I invest professionally through a couple funds I manage. These funds are thesis-limited: they can only invest in certain types of companies in their target sectors.
I invest personally as an angel, generally $10k-$25k, 1-5x per year. These investments are capital-limited by my personal finances.
I have dealflow which I have to evaluate for my personal and professional investing. Periodically I find great opportunities that are outside my fund sectors, and which I believe in enough to make a personal investment. Generally in such situations, I could secure a much larger allocation than I have capital for. Additionally, I sometimes have pro rata opportunities (both personally and for funds) for which I don't have capital available.
In the past, this has resulted in some great allocations going to waste. Now I'm going to try an AngelList syndicate.
All dealflow is first evaluated for the venture funds I manage. If the fund passes due to sector mismatch, but the investment looks good, I consider it personally.

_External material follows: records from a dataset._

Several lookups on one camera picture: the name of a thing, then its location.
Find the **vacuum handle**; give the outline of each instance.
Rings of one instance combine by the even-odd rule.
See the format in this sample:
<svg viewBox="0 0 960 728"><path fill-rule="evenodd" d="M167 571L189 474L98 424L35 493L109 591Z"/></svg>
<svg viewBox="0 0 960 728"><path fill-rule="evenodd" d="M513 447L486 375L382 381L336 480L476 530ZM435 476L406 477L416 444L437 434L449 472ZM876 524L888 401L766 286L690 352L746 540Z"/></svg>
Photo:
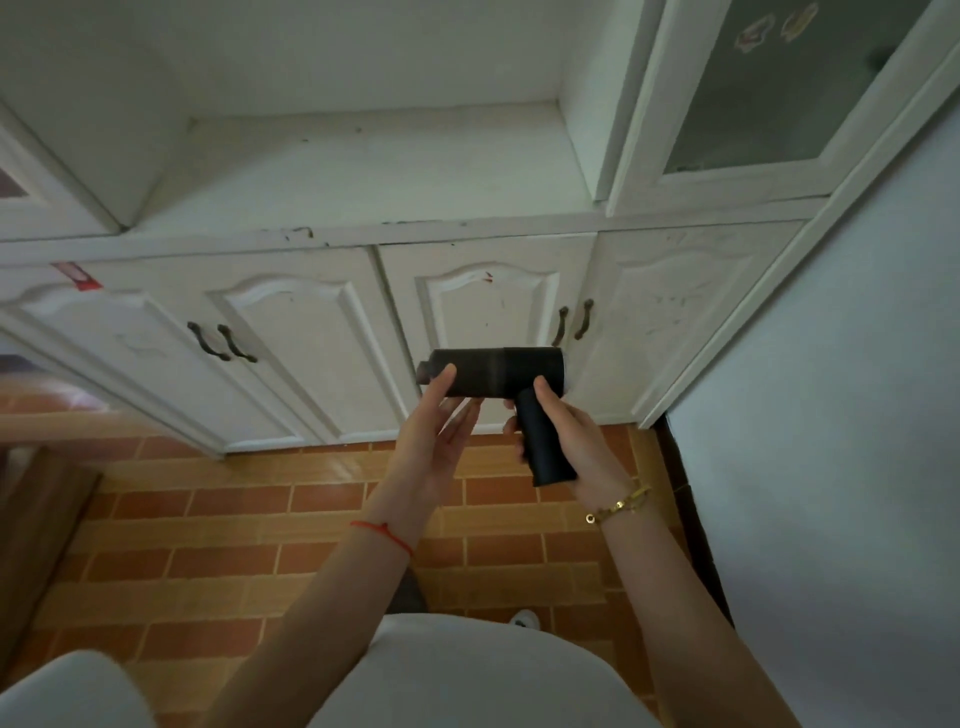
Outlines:
<svg viewBox="0 0 960 728"><path fill-rule="evenodd" d="M560 447L557 428L540 406L534 388L520 391L514 403L517 423L523 433L523 450L534 474L534 485L552 485L576 479L577 472Z"/></svg>

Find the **gold bracelet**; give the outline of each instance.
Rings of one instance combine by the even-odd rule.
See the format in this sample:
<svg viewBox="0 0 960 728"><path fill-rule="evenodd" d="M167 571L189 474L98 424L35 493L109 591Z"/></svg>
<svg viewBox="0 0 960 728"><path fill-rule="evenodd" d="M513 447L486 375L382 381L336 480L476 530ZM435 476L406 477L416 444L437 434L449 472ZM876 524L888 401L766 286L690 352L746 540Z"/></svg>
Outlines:
<svg viewBox="0 0 960 728"><path fill-rule="evenodd" d="M613 516L620 511L639 510L640 506L643 505L647 500L644 496L646 496L649 492L649 485L641 485L623 500L618 500L610 508L602 508L596 513L587 513L587 523L602 523L610 516Z"/></svg>

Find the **dark metal handle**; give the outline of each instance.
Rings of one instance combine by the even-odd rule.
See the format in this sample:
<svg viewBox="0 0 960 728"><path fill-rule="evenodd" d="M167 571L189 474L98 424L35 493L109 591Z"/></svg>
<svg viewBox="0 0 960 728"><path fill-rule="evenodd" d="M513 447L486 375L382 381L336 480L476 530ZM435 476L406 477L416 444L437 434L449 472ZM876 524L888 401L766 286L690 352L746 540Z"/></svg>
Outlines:
<svg viewBox="0 0 960 728"><path fill-rule="evenodd" d="M210 354L210 356L216 356L218 358L221 358L224 361L230 361L229 354L215 352L213 349L210 348L210 345L207 344L206 341L204 340L204 332L200 328L200 324L195 324L192 321L188 321L186 323L186 327L189 328L191 331L193 331L193 335L197 337L197 343L200 344L200 348L203 349L206 353Z"/></svg>
<svg viewBox="0 0 960 728"><path fill-rule="evenodd" d="M560 325L557 327L557 335L553 337L553 344L551 347L559 347L560 342L564 340L564 333L566 332L566 314L570 312L570 309L564 306L557 313L560 314Z"/></svg>
<svg viewBox="0 0 960 728"><path fill-rule="evenodd" d="M580 324L580 330L573 334L573 338L580 341L590 328L590 310L593 308L593 299L584 301L584 322Z"/></svg>
<svg viewBox="0 0 960 728"><path fill-rule="evenodd" d="M240 349L237 347L237 345L233 343L233 332L230 331L229 326L227 326L226 324L220 324L217 327L217 330L220 331L221 334L223 334L223 337L225 339L227 339L227 346L233 352L234 356L239 356L241 359L246 359L251 364L256 364L257 358L255 356L250 356L248 353L241 352Z"/></svg>

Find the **red label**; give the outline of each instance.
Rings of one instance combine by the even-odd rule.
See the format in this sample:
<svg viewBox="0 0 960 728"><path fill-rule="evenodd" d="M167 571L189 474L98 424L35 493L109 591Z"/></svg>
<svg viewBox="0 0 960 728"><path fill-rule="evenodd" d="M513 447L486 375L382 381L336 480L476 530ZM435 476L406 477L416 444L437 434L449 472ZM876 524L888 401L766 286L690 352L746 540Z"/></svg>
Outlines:
<svg viewBox="0 0 960 728"><path fill-rule="evenodd" d="M51 263L51 265L71 279L78 291L97 291L103 288L98 280L76 263Z"/></svg>

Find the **handheld vacuum cleaner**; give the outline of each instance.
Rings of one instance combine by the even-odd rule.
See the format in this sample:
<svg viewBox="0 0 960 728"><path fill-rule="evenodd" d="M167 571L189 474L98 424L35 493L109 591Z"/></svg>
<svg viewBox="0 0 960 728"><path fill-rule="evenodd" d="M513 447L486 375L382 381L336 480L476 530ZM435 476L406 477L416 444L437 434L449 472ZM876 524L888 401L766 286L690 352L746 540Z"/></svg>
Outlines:
<svg viewBox="0 0 960 728"><path fill-rule="evenodd" d="M557 429L534 392L534 379L543 375L557 397L564 394L566 371L561 350L553 347L436 349L417 367L417 384L429 384L447 364L457 368L457 378L447 392L448 397L514 401L535 486L577 477L560 448Z"/></svg>

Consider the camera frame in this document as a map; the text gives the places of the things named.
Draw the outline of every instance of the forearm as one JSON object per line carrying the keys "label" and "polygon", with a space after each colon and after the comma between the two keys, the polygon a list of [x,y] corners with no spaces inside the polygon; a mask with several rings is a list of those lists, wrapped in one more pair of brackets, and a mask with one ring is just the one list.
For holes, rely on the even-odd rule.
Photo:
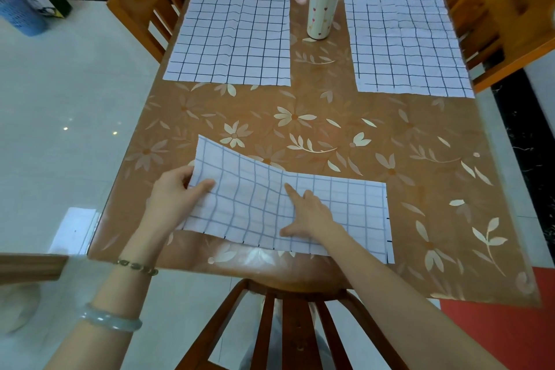
{"label": "forearm", "polygon": [[505,369],[342,228],[321,242],[409,368]]}
{"label": "forearm", "polygon": [[[131,237],[121,258],[153,267],[163,240],[152,240],[140,230]],[[138,319],[151,276],[116,266],[101,285],[93,307],[113,315]],[[58,347],[45,370],[117,370],[121,367],[132,333],[116,331],[81,320]]]}

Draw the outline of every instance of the bracelet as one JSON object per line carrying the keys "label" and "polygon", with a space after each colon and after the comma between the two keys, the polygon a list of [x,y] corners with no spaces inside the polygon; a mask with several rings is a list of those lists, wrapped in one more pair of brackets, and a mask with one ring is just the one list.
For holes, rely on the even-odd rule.
{"label": "bracelet", "polygon": [[80,317],[81,319],[85,319],[94,325],[123,332],[138,331],[143,325],[140,319],[125,319],[123,317],[108,313],[105,310],[99,310],[90,303],[85,304]]}
{"label": "bracelet", "polygon": [[151,277],[158,275],[158,269],[156,268],[149,268],[147,266],[143,266],[140,263],[131,263],[129,261],[126,261],[124,259],[118,259],[117,262],[115,262],[115,264],[120,264],[121,266],[129,266],[131,269],[134,269],[136,271],[145,273]]}

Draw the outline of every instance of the tiled floor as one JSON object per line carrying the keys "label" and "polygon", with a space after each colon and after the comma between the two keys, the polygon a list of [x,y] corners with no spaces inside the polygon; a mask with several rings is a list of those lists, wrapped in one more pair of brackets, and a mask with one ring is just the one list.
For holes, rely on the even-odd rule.
{"label": "tiled floor", "polygon": [[[70,18],[35,38],[0,21],[2,251],[48,252],[69,219],[86,237],[104,207],[158,69],[105,3],[73,5]],[[532,265],[553,267],[491,92],[477,101],[522,246]],[[70,253],[79,251],[72,250],[74,245],[68,245]],[[29,324],[0,339],[2,370],[42,368],[109,269],[74,257],[59,281],[42,284],[42,299]],[[142,313],[144,328],[134,336],[123,368],[174,368],[236,282],[162,271],[153,279]],[[330,304],[330,312],[354,368],[387,368],[342,306]],[[245,297],[212,354],[214,362],[238,367],[259,313],[260,299]]]}

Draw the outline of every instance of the wooden table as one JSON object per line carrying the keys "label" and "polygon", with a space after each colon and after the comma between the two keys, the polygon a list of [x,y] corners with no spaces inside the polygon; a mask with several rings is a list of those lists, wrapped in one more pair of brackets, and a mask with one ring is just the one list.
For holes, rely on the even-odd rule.
{"label": "wooden table", "polygon": [[[245,155],[288,171],[386,182],[396,262],[390,266],[423,295],[538,304],[475,100],[357,92],[343,1],[326,40],[304,40],[306,17],[306,7],[292,1],[291,87],[235,85],[232,94],[225,85],[164,81],[174,34],[89,257],[115,261],[160,174],[194,159],[198,134],[219,141],[224,124],[239,121],[253,131],[243,138],[245,148],[235,148]],[[278,107],[291,114],[286,125],[274,118]],[[303,114],[316,118],[300,119]],[[356,146],[359,132],[372,142]],[[290,134],[336,149],[287,149]],[[349,286],[329,257],[268,251],[190,231],[172,234],[158,266],[249,277],[285,289]]]}

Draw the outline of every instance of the red object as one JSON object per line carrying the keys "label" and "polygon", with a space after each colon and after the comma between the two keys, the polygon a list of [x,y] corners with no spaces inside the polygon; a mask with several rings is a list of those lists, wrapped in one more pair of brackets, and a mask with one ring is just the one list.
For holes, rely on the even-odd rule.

If I decide to invest personally, primarily for financial return, and the company is a standard enough investment (in sector, structure, etc.) that it would fit into the offerings on AngelList, then I will syndicate it. I will not syndicate when the companies are really weird / hard to explain, if I invest for non-financial reasons, if my additional allocation is small, or any other circumstances where I deem syndication will be a pain or unlikely to succeed.
I may syndicate extra allocation from the funds I manage, but that will require additional discussions with counsel & LPs that I haven't had yet.